En définitive, pratiquer la sorcellerie moderne c’est se fier à son instinct et renouer avec sa véritable identité et personnalité. Il n’est pas question de se libérer des codes imposés par la société pour en suivre d’autres !

Dans l’antre d’une sorcière

Si la magie est partout, certains outils en facilitent la pratique. Ainsi on en retrouve plusieurs chez les sorcières modernes. Le bâton de fumigation, pour commencer, qui chasse les mauvaises énergies. Les bougies, utilisées lors de rituels ou des célébrations des fêtes sacrées. Chaque couleur ayant ici un pouvoir ou une signification particulière. Un grimoire ou un carnet pour y noter ses sorts, ses plantes préférées ou encore ses connaissances. Un chaudron pour y faire brûler de la sauge ou y préparer des potions. Ou encore des cristaux, pendule ou boule de cristal pour faire circuler les énergies, se protéger ou prédire l’avenir.

Les adeptes de la sorcellerie peuvent aussi acquérir un autel pour y poser leur grimoire, bougies, cristaux et y pratiquer leurs rituels. Un athamé, une dague utilisée pour les cérémonies ou une baguette. Sans oublier des cordes, un balai ou encore un pentacle. La liste des outils est longue et peut se personnaliser au gré des envies et besoins. À vous de découvrir celui ou ceux qui conviennent le plus à votre pratique.

Sabbats et fêtes sacrées

Pour finir, pratiquer la sorcellerie moderne consiste aussi à célébrer les sabbats ou les huit fêtes sacrées. Héritées des traditions celtes et nordiques, celles-ci sont en lien avec une divinité, la nature ou le changement des saisons.

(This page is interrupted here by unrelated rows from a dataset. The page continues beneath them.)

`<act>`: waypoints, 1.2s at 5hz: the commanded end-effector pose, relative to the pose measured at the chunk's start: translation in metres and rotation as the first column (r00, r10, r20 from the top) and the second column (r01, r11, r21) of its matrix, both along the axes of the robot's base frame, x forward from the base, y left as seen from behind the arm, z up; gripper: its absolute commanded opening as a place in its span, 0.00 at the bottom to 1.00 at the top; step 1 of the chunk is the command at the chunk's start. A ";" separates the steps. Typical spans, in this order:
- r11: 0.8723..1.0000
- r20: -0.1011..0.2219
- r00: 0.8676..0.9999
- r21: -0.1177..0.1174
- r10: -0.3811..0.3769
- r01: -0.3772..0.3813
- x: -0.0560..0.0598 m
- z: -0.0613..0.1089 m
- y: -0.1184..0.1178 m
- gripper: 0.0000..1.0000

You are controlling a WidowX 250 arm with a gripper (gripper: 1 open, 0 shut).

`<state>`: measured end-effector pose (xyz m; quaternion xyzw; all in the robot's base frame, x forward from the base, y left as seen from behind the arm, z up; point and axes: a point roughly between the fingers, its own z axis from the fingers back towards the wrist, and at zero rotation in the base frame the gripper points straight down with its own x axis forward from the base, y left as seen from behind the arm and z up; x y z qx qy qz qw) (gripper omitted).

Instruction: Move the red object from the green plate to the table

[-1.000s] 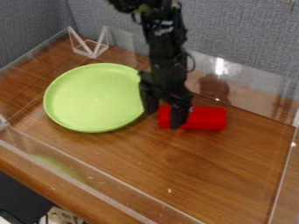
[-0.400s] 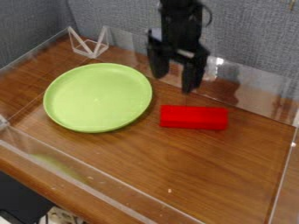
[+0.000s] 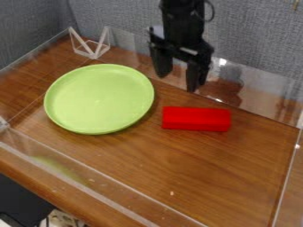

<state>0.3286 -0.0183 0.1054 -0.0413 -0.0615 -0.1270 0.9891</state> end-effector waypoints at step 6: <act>0.997 -0.004 0.997 -0.021 0.072 -0.072 0.026 -0.007 0.011 1.00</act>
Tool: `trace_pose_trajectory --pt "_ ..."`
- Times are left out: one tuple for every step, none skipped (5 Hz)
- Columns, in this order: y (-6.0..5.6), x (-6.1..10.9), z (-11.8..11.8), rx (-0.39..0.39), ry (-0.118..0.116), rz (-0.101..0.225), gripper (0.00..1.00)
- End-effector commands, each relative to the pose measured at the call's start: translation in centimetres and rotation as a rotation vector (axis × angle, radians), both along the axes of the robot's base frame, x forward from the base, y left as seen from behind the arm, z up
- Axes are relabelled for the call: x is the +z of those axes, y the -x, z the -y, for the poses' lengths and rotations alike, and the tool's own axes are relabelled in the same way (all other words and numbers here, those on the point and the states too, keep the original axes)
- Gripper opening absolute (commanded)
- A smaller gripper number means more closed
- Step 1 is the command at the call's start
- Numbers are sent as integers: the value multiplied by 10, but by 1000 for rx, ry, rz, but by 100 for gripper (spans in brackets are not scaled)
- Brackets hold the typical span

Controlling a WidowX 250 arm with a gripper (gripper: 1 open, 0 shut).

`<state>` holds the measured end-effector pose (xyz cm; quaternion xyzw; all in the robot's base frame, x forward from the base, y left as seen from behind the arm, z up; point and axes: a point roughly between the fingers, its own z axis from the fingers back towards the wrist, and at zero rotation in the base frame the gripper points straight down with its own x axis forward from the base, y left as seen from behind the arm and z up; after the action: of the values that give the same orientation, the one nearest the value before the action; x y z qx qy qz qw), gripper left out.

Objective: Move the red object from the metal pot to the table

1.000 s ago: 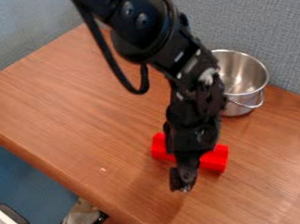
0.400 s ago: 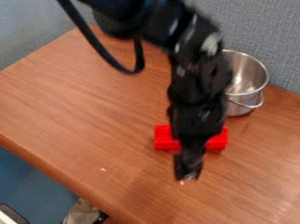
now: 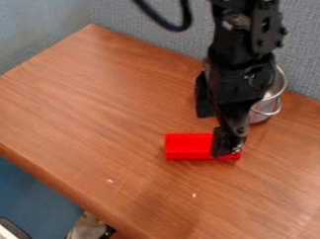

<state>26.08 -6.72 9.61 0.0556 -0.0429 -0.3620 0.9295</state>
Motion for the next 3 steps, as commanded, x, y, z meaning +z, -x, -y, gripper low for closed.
trace_pose_trajectory --pt "-1 27 -14 134 -40 42 100" --pt "11 49 -17 201 -59 76 100" --pt "10 19 -19 243 -53 118 100"
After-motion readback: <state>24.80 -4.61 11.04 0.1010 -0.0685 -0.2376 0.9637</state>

La roue des fêtes de sacrées de l’année commence avec Samhain le 31 octobre. Elle marque notamment le moment où le voile entre le monde des vivants et des morts est le plus fin. Vient ensuite Yule qui commence généralement le 21 décembre durant le solstice d’hiver. Imbolc, le 1er février qui célèbre le déclin de la période hivernale. Ostara, autour du 20 mars, au moment de l’équinoxe de printemps. Puis Beltane, le 30 avril ou 1er mai, qui est une célébration de l’amour et de la première floraison. Litha, autour du 21 juin, durant le solstice d’été. Lammas, le 1er août pour fêter le début des récoltes. Et enfin Mabon, autour du 22 septembre, au moment du solstice d’automne.

À chaque fête sacrée se rattache un rituel, une plante ou un sort. Mais encore une fois, les respecter ou non est une question de liberté.